● **WHAT YOU WILL DO**:
All lines from the one with "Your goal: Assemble" to the end of the data: return those exactly, and only those.
==================================================
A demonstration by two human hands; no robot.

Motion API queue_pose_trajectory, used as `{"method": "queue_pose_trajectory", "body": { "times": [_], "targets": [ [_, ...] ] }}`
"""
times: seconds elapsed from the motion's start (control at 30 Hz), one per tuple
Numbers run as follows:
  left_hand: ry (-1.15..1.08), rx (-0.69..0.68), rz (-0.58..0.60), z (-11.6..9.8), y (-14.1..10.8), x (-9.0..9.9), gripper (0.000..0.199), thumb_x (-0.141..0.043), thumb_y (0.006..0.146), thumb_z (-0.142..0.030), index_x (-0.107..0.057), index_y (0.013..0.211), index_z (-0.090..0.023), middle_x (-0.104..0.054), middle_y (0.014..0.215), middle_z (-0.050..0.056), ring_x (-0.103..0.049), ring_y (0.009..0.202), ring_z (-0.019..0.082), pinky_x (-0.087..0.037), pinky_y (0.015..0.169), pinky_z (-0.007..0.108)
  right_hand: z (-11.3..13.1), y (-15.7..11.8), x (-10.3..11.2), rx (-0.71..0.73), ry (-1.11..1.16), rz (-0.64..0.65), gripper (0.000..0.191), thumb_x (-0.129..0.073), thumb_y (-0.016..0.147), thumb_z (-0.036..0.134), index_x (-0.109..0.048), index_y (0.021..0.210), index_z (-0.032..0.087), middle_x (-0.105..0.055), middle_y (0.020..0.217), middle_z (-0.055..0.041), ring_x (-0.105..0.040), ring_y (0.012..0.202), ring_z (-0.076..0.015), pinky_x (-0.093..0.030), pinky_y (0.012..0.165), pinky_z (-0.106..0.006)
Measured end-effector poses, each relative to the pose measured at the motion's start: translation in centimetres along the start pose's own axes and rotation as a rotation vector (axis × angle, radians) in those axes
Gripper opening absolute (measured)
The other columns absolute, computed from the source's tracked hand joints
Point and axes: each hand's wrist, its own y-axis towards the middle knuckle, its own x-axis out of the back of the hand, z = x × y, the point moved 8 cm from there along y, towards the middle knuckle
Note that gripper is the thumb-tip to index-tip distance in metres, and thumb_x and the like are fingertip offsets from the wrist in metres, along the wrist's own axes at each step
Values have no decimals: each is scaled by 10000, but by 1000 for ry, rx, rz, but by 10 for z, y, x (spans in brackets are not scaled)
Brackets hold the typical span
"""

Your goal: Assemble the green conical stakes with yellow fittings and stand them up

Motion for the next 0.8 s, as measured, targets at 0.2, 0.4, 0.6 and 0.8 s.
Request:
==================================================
● **OUTPUT BELOW**:
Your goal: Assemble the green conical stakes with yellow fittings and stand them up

Motion for the next 0.8 s, as measured, targets at 0.2, 0.4, 0.6 and 0.8 s.
Request:

Nothing else belongs in the answer.